The raging inflation Americans have felt through the first half of the year already has consumers bracing for pricier meals this holiday season. But analysts are warning that the bird flu outbreak in the U.S. could mean an added dose of sticker shock when people buy their Thanksgiving turkeys.
Walter Kunisch, senior commodities strategist at Hilltop Securities Commodities, told FOX Business the American consumer should be prepared.
A platter of carved Thanksgiving turkey. (Ben McCanna/Portland Press Herald via Getty Images / Getty Images)
"Looking ahead to the Thanksgiving holiday, we believe that the impacts from the latest outbreak of highly pathogenic avian influenza (HPAI) in the U.S., combined with skyrocketing production costs, have led to a declining domestic turkey flock, lower meat supplies and higher prices," Kunisch said.

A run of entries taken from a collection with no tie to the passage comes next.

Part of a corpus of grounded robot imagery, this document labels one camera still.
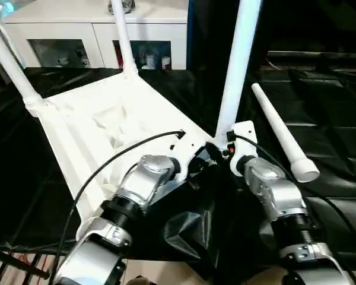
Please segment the glass cabinet door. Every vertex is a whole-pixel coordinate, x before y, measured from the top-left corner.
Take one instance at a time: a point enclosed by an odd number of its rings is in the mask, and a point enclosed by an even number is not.
[[[113,41],[119,67],[123,58],[118,40]],[[131,40],[133,58],[138,69],[171,69],[171,43],[169,41]]]
[[[28,39],[42,67],[90,68],[82,40]]]

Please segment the white pole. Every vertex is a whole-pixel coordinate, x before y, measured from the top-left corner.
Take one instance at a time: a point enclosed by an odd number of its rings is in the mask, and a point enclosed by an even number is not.
[[[119,31],[119,43],[124,62],[124,73],[137,74],[138,71],[132,54],[131,42],[129,41],[128,31],[126,29],[122,0],[111,0],[111,3],[113,14],[116,17],[117,29]]]
[[[268,97],[258,83],[252,85],[252,90],[260,103],[260,106],[268,119],[274,134],[281,144],[291,163],[291,171],[299,182],[310,182],[319,176],[316,165],[306,157],[297,141],[286,127]]]
[[[8,49],[7,45],[4,43],[0,36],[0,63],[4,70],[7,72],[11,78],[14,85],[17,87],[18,91],[23,97],[24,104],[29,112],[35,116],[35,112],[31,110],[39,103],[42,102],[40,94],[38,94],[33,86],[30,84],[28,78],[21,67],[17,64],[17,61],[13,58],[12,53]]]
[[[220,145],[224,145],[224,133],[236,121],[261,3],[262,0],[240,0],[216,130]]]

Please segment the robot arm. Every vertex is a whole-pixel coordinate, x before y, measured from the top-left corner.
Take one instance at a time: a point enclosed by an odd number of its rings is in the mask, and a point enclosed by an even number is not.
[[[103,213],[90,224],[66,257],[56,284],[114,285],[125,270],[122,258],[132,244],[153,196],[179,172],[176,159],[146,155],[125,175],[115,196],[101,205]]]
[[[282,265],[289,271],[284,284],[351,284],[327,244],[319,239],[298,187],[287,180],[282,169],[254,153],[239,154],[236,148],[239,158],[234,172],[244,176],[263,205]]]

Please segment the black cable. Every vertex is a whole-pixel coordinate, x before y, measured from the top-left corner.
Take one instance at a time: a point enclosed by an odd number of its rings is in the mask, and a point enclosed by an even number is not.
[[[72,214],[74,213],[75,207],[78,204],[78,201],[81,197],[81,195],[83,194],[84,190],[86,189],[87,185],[106,167],[108,166],[108,164],[110,164],[112,161],[114,161],[115,159],[117,159],[118,157],[122,156],[123,154],[129,152],[130,150],[133,150],[134,148],[139,147],[140,145],[146,144],[147,142],[150,142],[152,140],[155,140],[156,138],[161,138],[161,137],[165,137],[167,135],[178,135],[179,138],[181,138],[182,136],[184,136],[185,132],[184,131],[173,131],[173,132],[165,132],[163,134],[159,134],[159,135],[154,135],[153,137],[147,138],[143,141],[140,141],[122,151],[120,151],[119,153],[115,154],[113,157],[111,157],[110,159],[108,159],[106,162],[104,162],[97,170],[95,170],[93,172],[93,174],[91,174],[91,176],[86,180],[86,182],[84,182],[83,186],[81,187],[81,189],[79,190],[77,196],[74,199],[74,202],[72,203],[71,209],[70,209],[70,213],[69,216],[67,217],[66,223],[65,223],[65,227],[63,228],[63,232],[61,235],[61,239],[59,240],[59,245],[58,245],[58,249],[57,249],[57,253],[55,255],[55,259],[53,262],[53,268],[52,268],[52,272],[50,275],[50,280],[49,280],[49,285],[53,285],[53,280],[55,278],[55,274],[58,268],[58,263],[59,263],[59,257],[61,256],[61,252],[62,252],[62,247],[63,247],[63,242],[65,241],[65,237],[67,234],[67,228],[69,226],[70,223],[70,219],[72,217]]]
[[[326,202],[328,205],[330,205],[331,208],[333,208],[338,213],[340,218],[344,221],[344,223],[348,227],[349,231],[353,235],[354,239],[356,240],[356,229],[355,229],[355,227],[348,220],[348,218],[345,216],[345,214],[333,202],[331,202],[330,199],[324,197],[323,195],[318,194],[317,192],[315,192],[315,191],[313,191],[313,190],[311,190],[309,188],[306,188],[306,187],[304,187],[302,185],[299,185],[297,183],[297,181],[295,180],[295,178],[293,177],[293,175],[277,159],[275,159],[268,151],[266,151],[263,147],[261,147],[260,145],[258,145],[254,141],[252,141],[252,140],[250,140],[250,139],[248,139],[246,137],[243,137],[241,135],[235,135],[235,137],[250,143],[251,145],[256,147],[258,150],[263,152],[272,163],[276,164],[278,167],[280,167],[282,169],[282,171],[286,174],[286,176],[298,187],[299,190],[303,189],[306,192],[314,195],[316,198],[319,198],[319,199],[323,200],[324,202]]]

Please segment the black surface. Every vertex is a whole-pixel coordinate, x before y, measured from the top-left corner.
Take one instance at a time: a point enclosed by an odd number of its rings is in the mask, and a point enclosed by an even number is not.
[[[49,68],[28,69],[27,75],[47,97],[117,72]],[[204,130],[214,133],[223,93],[214,74],[142,71],[140,75]],[[307,186],[331,197],[356,227],[356,76],[269,71],[260,81],[321,171],[320,178]],[[239,121],[247,119],[255,123],[259,144],[289,167],[248,87],[238,115]],[[228,281],[275,263],[276,256],[269,250],[271,236],[260,231],[263,211],[248,191],[238,190],[244,186],[237,186],[218,167],[196,179],[151,209],[132,257],[189,261],[203,275],[217,267]],[[310,201],[331,250],[356,270],[356,242],[343,221],[325,203]],[[55,252],[71,203],[40,124],[9,86],[0,94],[0,250]],[[74,215],[68,239],[75,237],[79,222]]]

The analyst points to sharply higher regional corn, soybean meal and diesel prices that have forced commercial production costs to surge and says the increasing cost of grains is contributing to the 5% decline in reported live weighs from 2021 and to lower domestic supplies.
Turkeys inside a barn at Out Post Farm in Holliston, Mass., Nov. 11, 2021. (Jessica Rinaldi/The Boston Globe via Getty Images / Getty Images)

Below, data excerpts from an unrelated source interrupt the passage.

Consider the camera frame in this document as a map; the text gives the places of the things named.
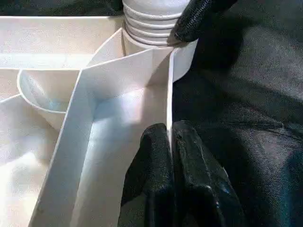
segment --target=white plastic tray
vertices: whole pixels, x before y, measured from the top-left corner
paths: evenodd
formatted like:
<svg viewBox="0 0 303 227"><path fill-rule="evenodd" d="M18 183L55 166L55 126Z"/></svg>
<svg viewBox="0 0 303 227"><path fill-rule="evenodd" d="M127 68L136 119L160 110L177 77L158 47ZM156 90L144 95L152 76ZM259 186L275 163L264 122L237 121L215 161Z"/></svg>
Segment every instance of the white plastic tray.
<svg viewBox="0 0 303 227"><path fill-rule="evenodd" d="M187 72L196 47L143 45L123 26L122 17L0 18L0 79L10 84L1 88L1 98L15 95L17 87L21 93L0 101L0 151L9 154L1 156L0 168L22 168L25 155L39 169L39 154L49 154L44 171L33 175L38 183L29 208L22 209L27 195L21 192L16 201L1 201L9 216L0 226L25 227L30 217L33 227L117 225L124 176L141 134L158 122L170 129L172 82ZM36 128L48 132L38 135L47 146L28 137ZM27 138L31 150L17 149L14 144ZM26 179L4 176L16 180L13 187L4 183L3 198Z"/></svg>

For perspective, Hilltop estimates that commercial turkey production costs in Minnesota, the largest turkey-producing state, have risen 18% from 2021, and it expects those costs to be passed on to the consumer.
Kunisch says the number of turkeys lost to HPAI is difficult to gauge, and the estimates have varied, but he points to the U.S. Department of Agriculture’s estimate of a 2.5% year-on-year decline in the domestic flock from 2021 as "highly credible."
A rack of turkeys (Ricky Carioti/The Washington Post / Getty Images)
"Year-to-date, 2022 turkey production is the lowest in 10 years and is running 5% below 2012 levels," Kunisch said. "The USDA’s most recent data show an alarming low level of turkeys in cold storage. With 2022 turkey production estimated at -4.3% from 2021, 2022 whole 8- to 16-pound wholesale hen prices are estimated to be 23% higher than 2021.
"With the spike in turkey prices, we believe that a decline in consumption during the holidays can occur."